▶ Exercise
All of the data should be copied exactly, with the pictures left out.

▶ Input data
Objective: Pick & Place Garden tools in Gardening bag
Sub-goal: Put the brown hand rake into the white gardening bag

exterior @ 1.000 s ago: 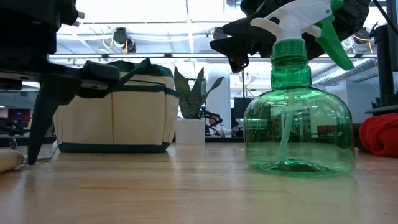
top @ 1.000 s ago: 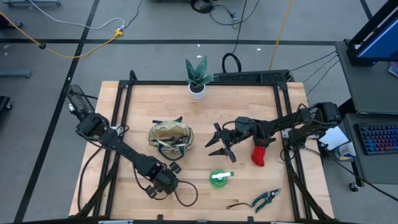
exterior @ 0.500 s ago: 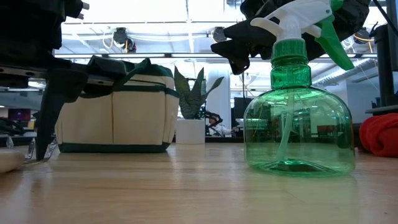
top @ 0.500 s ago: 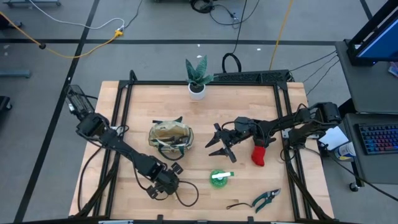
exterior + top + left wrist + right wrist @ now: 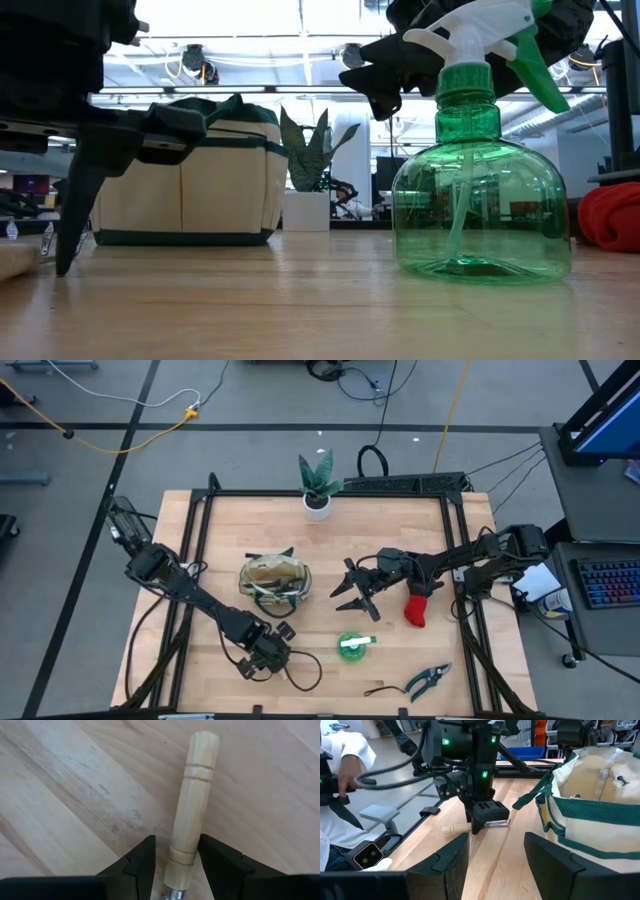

▶ Result for this exercise
Objective: Pick & Place Garden tools in Gardening bag
Sub-goal: Put the brown hand rake into the white gardening bag

exterior @ 1.000 s ago: 
top @ 1.000 s ago: 
exterior @ 0.500 s ago: 
top @ 0.500 s ago: 
exterior + top + left wrist + right wrist @ now: 

That is the complete output for this exercise.